------ EXTRACTED DATA ------

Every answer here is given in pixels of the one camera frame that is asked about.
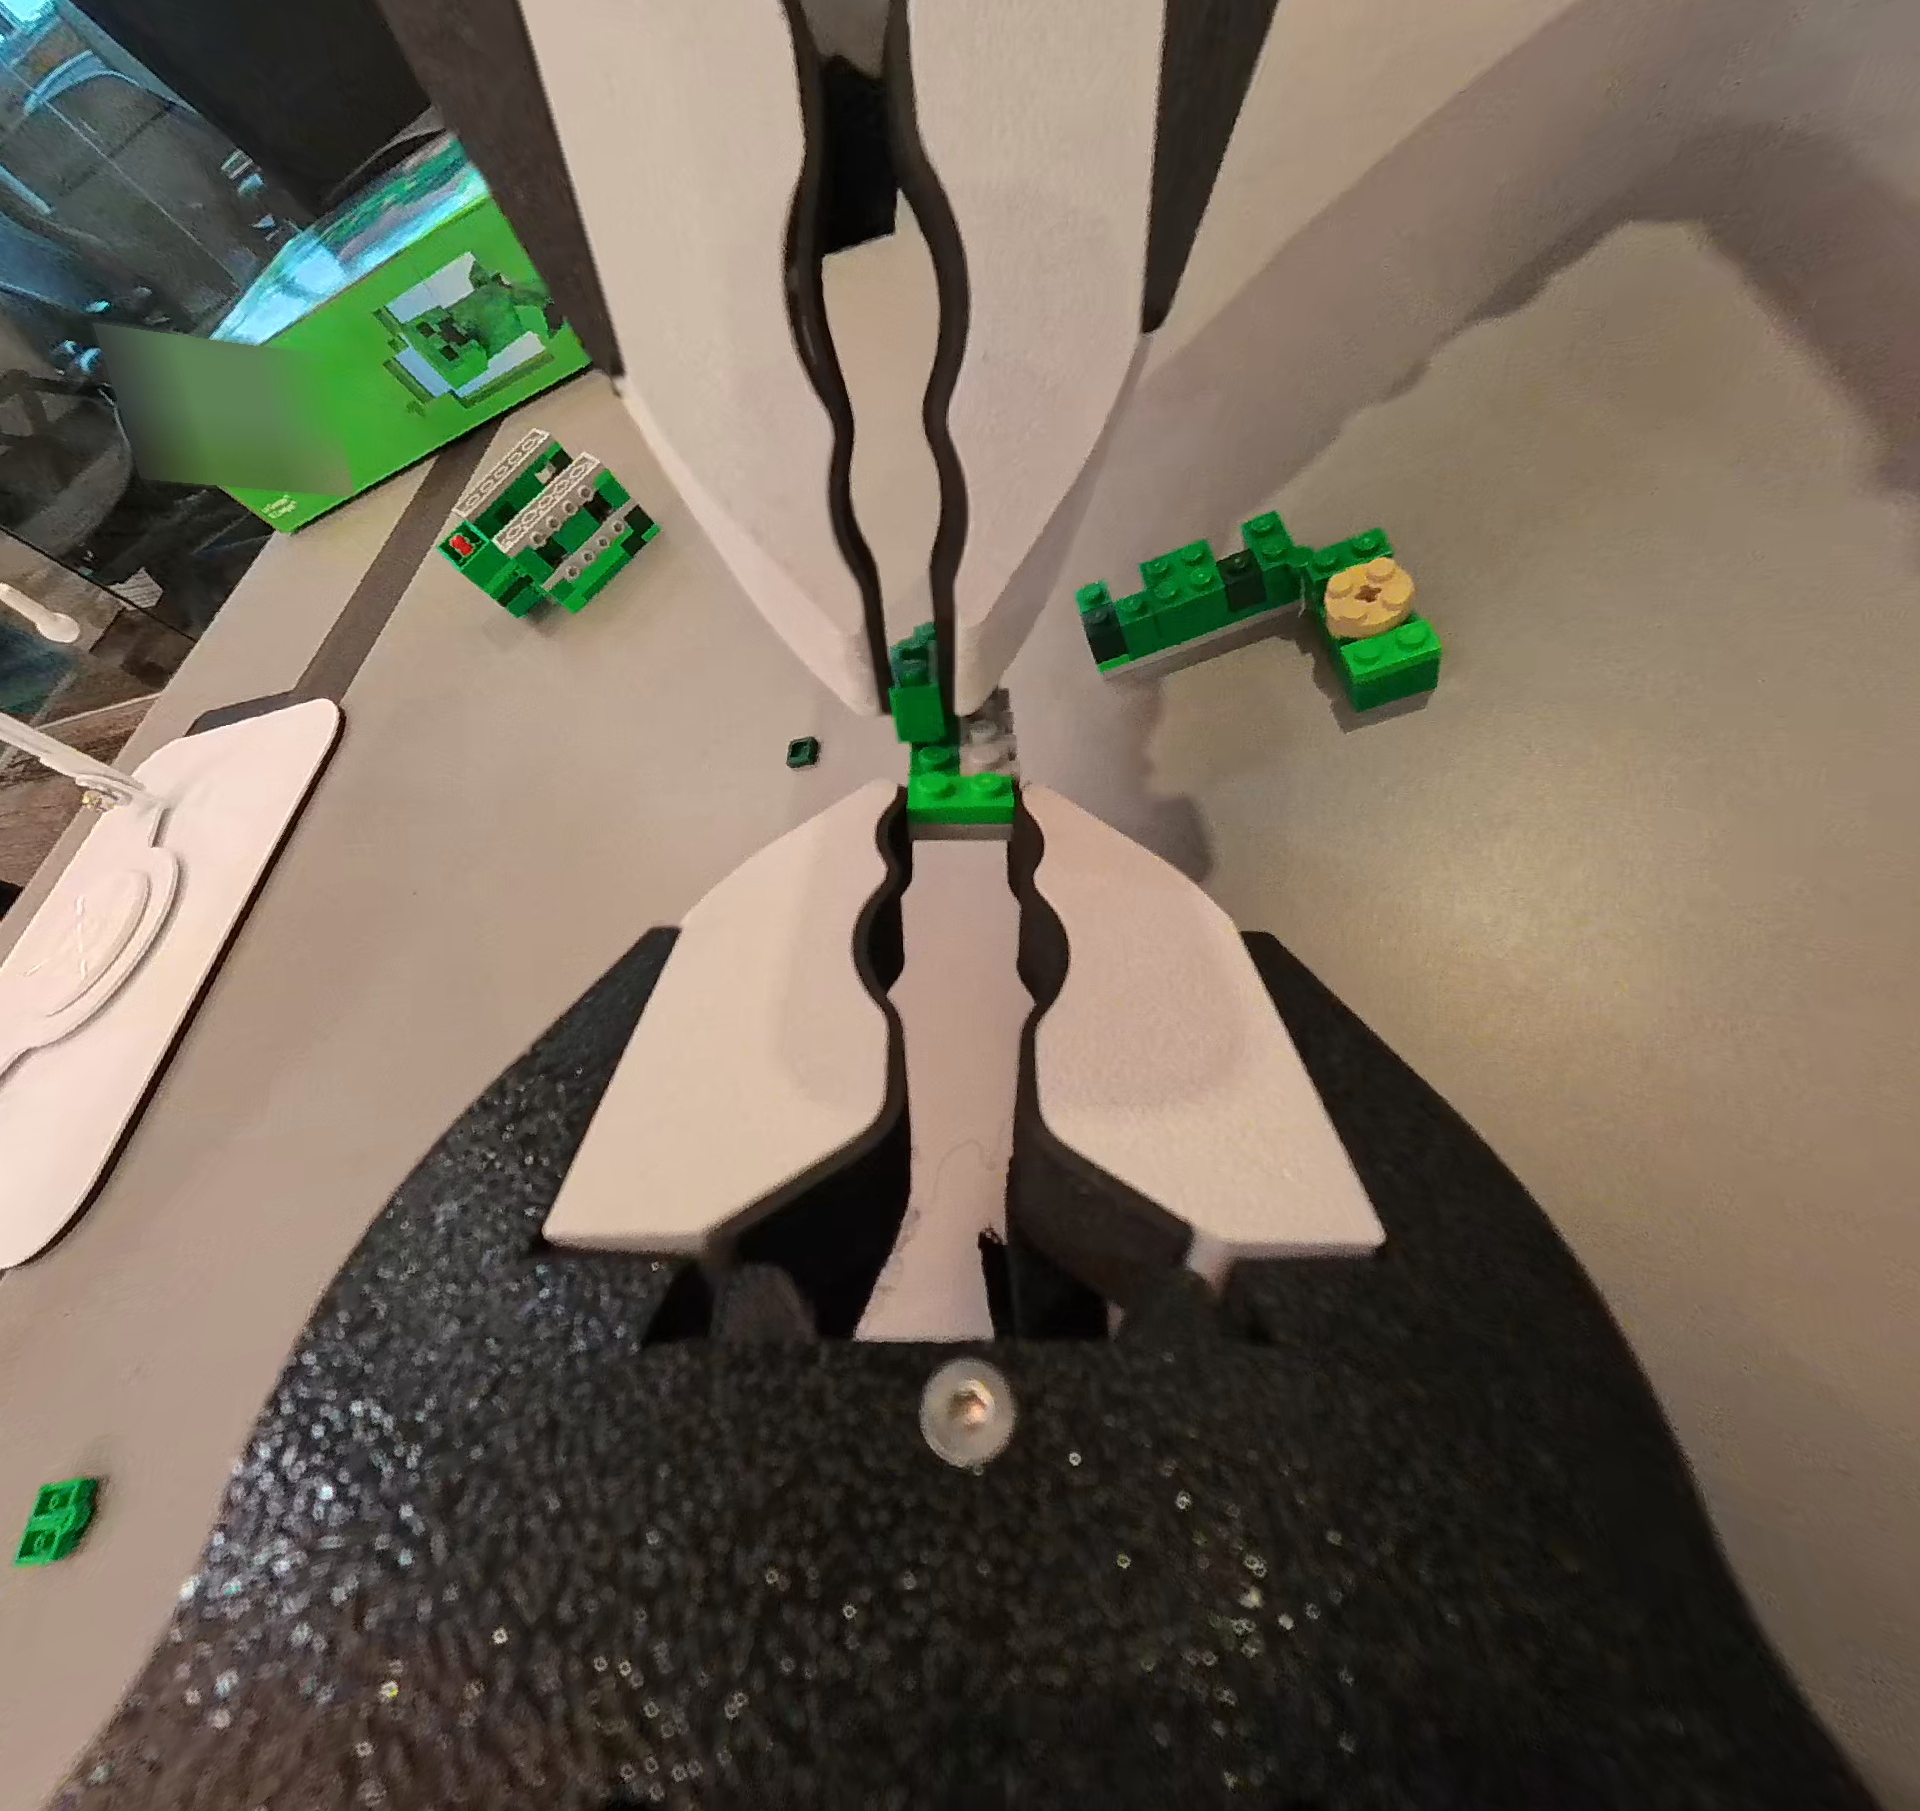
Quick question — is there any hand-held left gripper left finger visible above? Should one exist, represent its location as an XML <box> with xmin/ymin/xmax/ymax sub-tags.
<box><xmin>539</xmin><ymin>780</ymin><xmax>922</xmax><ymax>1286</ymax></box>

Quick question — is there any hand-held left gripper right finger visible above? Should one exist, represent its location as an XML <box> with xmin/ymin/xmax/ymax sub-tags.
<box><xmin>1011</xmin><ymin>785</ymin><xmax>1385</xmax><ymax>1275</ymax></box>

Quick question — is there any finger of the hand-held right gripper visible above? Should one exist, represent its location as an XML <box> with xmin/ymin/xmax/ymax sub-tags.
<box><xmin>484</xmin><ymin>0</ymin><xmax>889</xmax><ymax>716</ymax></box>
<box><xmin>889</xmin><ymin>0</ymin><xmax>1191</xmax><ymax>716</ymax></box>

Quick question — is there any small green grey brick assembly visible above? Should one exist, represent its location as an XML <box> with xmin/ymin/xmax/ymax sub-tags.
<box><xmin>889</xmin><ymin>622</ymin><xmax>1035</xmax><ymax>840</ymax></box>

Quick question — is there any green toy box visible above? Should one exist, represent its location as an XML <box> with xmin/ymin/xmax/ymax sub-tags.
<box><xmin>213</xmin><ymin>162</ymin><xmax>594</xmax><ymax>530</ymax></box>

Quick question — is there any blocky green grey brick assembly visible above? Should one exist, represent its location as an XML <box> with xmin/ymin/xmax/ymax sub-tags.
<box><xmin>436</xmin><ymin>429</ymin><xmax>663</xmax><ymax>622</ymax></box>

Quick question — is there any L-shaped green brick assembly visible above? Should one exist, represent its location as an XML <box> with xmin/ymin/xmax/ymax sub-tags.
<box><xmin>1076</xmin><ymin>503</ymin><xmax>1451</xmax><ymax>716</ymax></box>

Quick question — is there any dark panel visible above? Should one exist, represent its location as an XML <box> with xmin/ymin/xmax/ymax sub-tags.
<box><xmin>0</xmin><ymin>0</ymin><xmax>436</xmax><ymax>210</ymax></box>

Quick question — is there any white board with dark edge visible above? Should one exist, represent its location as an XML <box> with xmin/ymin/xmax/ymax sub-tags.
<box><xmin>0</xmin><ymin>695</ymin><xmax>350</xmax><ymax>1270</ymax></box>

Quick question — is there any black office chair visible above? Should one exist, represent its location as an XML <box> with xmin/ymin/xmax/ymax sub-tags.
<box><xmin>0</xmin><ymin>330</ymin><xmax>274</xmax><ymax>639</ymax></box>

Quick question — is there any clear plastic tube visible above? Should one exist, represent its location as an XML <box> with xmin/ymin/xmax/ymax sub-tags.
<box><xmin>0</xmin><ymin>711</ymin><xmax>151</xmax><ymax>805</ymax></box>

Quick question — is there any bright green flat brick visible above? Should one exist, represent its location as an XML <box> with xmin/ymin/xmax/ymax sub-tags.
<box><xmin>15</xmin><ymin>1479</ymin><xmax>102</xmax><ymax>1562</ymax></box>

------

Copy out all the records exactly as they read, and omit the pictures.

**ANSWER BOX**
Every answer here is given in pixels of the one camera frame that is asked about.
Quick question — is there any hand-held left gripper left finger visible above? Should one exist, represent its location as an XML <box> with xmin/ymin/xmax/ymax sub-tags.
<box><xmin>539</xmin><ymin>780</ymin><xmax>922</xmax><ymax>1286</ymax></box>

Quick question — is there any hand-held left gripper right finger visible above? Should one exist, represent its location as an XML <box> with xmin/ymin/xmax/ymax sub-tags.
<box><xmin>1011</xmin><ymin>785</ymin><xmax>1385</xmax><ymax>1275</ymax></box>

Quick question — is there any finger of the hand-held right gripper visible above? Should one exist, represent its location as an XML <box> with xmin/ymin/xmax/ymax sub-tags.
<box><xmin>484</xmin><ymin>0</ymin><xmax>889</xmax><ymax>716</ymax></box>
<box><xmin>889</xmin><ymin>0</ymin><xmax>1191</xmax><ymax>716</ymax></box>

Quick question — is there any small green grey brick assembly visible above? Should one exist, represent its location as an XML <box> with xmin/ymin/xmax/ymax sub-tags.
<box><xmin>889</xmin><ymin>622</ymin><xmax>1035</xmax><ymax>840</ymax></box>

Quick question — is there any green toy box visible above? Should one exist, represent its location as an XML <box> with xmin/ymin/xmax/ymax sub-tags.
<box><xmin>213</xmin><ymin>162</ymin><xmax>594</xmax><ymax>530</ymax></box>

Quick question — is there any blocky green grey brick assembly visible above? Should one exist, represent its location as an XML <box> with xmin/ymin/xmax/ymax sub-tags.
<box><xmin>436</xmin><ymin>429</ymin><xmax>663</xmax><ymax>622</ymax></box>

Quick question — is there any L-shaped green brick assembly visible above? Should one exist, represent its location as an XML <box> with xmin/ymin/xmax/ymax sub-tags.
<box><xmin>1076</xmin><ymin>503</ymin><xmax>1451</xmax><ymax>716</ymax></box>

Quick question — is there any dark panel visible above? Should one exist, represent its location as an XML <box> with xmin/ymin/xmax/ymax sub-tags.
<box><xmin>0</xmin><ymin>0</ymin><xmax>436</xmax><ymax>210</ymax></box>

Quick question — is there any white board with dark edge visible above? Should one exist, represent its location as an XML <box> with xmin/ymin/xmax/ymax sub-tags.
<box><xmin>0</xmin><ymin>695</ymin><xmax>350</xmax><ymax>1270</ymax></box>

Quick question — is there any black office chair visible above? Should one exist, represent its location as an XML <box> with xmin/ymin/xmax/ymax sub-tags.
<box><xmin>0</xmin><ymin>330</ymin><xmax>274</xmax><ymax>639</ymax></box>

Quick question — is there any clear plastic tube visible above? Should one exist, represent its location as an XML <box> with xmin/ymin/xmax/ymax sub-tags.
<box><xmin>0</xmin><ymin>711</ymin><xmax>151</xmax><ymax>805</ymax></box>

Quick question — is there any bright green flat brick visible above? Should one exist, represent its location as an XML <box> with xmin/ymin/xmax/ymax sub-tags.
<box><xmin>15</xmin><ymin>1479</ymin><xmax>102</xmax><ymax>1562</ymax></box>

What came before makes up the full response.